#### PROBLEM
Please make an exact transcription of all the data that follows.

#### DATA
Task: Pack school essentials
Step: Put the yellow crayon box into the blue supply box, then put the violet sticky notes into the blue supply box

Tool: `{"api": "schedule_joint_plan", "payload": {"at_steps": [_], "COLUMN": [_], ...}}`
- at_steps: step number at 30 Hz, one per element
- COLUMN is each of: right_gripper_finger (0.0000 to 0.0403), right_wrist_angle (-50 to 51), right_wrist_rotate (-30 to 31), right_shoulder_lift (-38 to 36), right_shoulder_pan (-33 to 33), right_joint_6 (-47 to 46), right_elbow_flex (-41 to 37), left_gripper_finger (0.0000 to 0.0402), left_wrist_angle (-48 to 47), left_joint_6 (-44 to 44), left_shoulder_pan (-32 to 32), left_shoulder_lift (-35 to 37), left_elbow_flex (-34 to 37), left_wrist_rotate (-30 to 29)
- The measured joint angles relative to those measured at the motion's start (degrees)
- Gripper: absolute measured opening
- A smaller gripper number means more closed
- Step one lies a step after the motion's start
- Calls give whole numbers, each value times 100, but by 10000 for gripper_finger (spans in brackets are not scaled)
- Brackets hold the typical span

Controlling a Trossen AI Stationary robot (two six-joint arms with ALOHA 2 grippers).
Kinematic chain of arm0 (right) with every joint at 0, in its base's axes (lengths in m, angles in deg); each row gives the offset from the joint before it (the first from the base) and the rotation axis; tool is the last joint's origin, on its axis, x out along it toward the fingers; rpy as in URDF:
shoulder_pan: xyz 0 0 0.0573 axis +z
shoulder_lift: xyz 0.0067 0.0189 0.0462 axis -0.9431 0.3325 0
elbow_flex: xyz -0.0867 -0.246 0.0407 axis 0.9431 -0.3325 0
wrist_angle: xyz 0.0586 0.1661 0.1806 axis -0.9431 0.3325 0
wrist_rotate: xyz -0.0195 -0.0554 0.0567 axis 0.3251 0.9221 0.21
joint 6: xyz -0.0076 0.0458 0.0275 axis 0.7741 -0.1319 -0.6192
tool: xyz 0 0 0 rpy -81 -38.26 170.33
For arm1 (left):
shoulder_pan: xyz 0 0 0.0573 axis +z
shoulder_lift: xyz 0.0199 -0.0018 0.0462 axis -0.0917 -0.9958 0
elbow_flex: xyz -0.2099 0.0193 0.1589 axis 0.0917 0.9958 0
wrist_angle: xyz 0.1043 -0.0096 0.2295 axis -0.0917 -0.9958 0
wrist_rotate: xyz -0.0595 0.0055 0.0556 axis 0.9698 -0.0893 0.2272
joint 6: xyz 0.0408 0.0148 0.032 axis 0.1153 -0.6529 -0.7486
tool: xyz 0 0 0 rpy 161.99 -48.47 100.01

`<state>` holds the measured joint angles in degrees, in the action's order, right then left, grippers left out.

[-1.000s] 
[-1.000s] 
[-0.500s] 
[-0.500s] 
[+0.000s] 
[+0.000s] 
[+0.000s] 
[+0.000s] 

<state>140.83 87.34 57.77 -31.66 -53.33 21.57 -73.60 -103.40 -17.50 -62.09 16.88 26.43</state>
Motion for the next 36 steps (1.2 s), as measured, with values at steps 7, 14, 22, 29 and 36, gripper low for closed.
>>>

#### ANSWER SECTION
Task: Pack school essentials
Step: Put the yellow crayon box into the blue supply box, then put the violet sticky notes into the blue supply box

Tool: `{"api": "schedule_joint_plan", "payload": {"at_steps": [_], "COLUMN": [_], ...}}`
- at_steps: step number at 30 Hz, one per element
- COLUMN is each of: right_gripper_finger (0.0000 to 0.0403), right_wrist_angle (-50 to 51), right_wrist_rotate (-30 to 31), right_shoulder_lift (-38 to 36), right_shoulder_pan (-33 to 33), right_joint_6 (-47 to 46), right_elbow_flex (-41 to 37), left_gripper_finger (0.0000 to 0.0402), left_wrist_angle (-48 to 47), left_joint_6 (-44 to 44), left_shoulder_pan (-32 to 32), left_shoulder_lift (-35 to 37), left_elbow_flex (-34 to 37), left_wrist_rotate (-30 to 29)
- The measured joint angles relative to those measured at the motion's start (degrees)
- Gripper: absolute measured opening
- A smaller gripper number means more closed
- Step one lies a step after the motion's start
- Calls give whole numbers, each value times 100, but by 10000 for gripper_finger (spans in brackets are not scaled)
- Brackets hold the typical span

Controlling a Trossen AI Stationary robot (two six-joint arms with ALOHA 2 grippers).
Kinematic chain of arm0 (right) with every joint at 0, in its base's axes (lengths in m, angles in deg); each row gives the offset from the joint before it (the first from the base) and the rotation axis; tool is the last joint's origin, on its axis, x out along it toward the fingers; rpy as in URDF:
shoulder_pan: xyz 0 0 0.0573 axis +z
shoulder_lift: xyz 0.0067 0.0189 0.0462 axis -0.9431 0.3325 0
elbow_flex: xyz -0.0867 -0.246 0.0407 axis 0.9431 -0.3325 0
wrist_angle: xyz 0.0586 0.1661 0.1806 axis -0.9431 0.3325 0
wrist_rotate: xyz -0.0195 -0.0554 0.0567 axis 0.3251 0.9221 0.21
joint 6: xyz -0.0076 0.0458 0.0275 axis 0.7741 -0.1319 -0.6192
tool: xyz 0 0 0 rpy -81 -38.26 170.33
For arm1 (left):
shoulder_pan: xyz 0 0 0.0573 axis +z
shoulder_lift: xyz 0.0199 -0.0018 0.0462 axis -0.0917 -0.9958 0
elbow_flex: xyz -0.2099 0.0193 0.1589 axis 0.0917 0.9958 0
wrist_angle: xyz 0.1043 -0.0096 0.2295 axis -0.0917 -0.9958 0
wrist_rotate: xyz -0.0595 0.0055 0.0556 axis 0.9698 -0.0893 0.2272
joint 6: xyz 0.0408 0.0148 0.032 axis 0.1153 -0.6529 -0.7486
tool: xyz 0 0 0 rpy 161.99 -48.47 100.01

`<state>` holds the measured joint angles in degrees, in the action's order, right then left, grippers left out.

[-1.000s] 
[-1.000s] 
[-0.500s] 
[-0.500s] 
[+0.000s] 
[+0.000s] 
[+0.000s] 
[+0.000s] 

<state>140.83 87.34 57.77 -31.66 -53.33 21.57 -73.60 -103.40 -17.50 -62.09 16.88 26.43</state>
Motion for the next 36 steps (1.2 s), as measured, with values at steps 7, 14, 22, 29 and 36, gripper low for closed.
>>>

There is nothing more to add to this answer.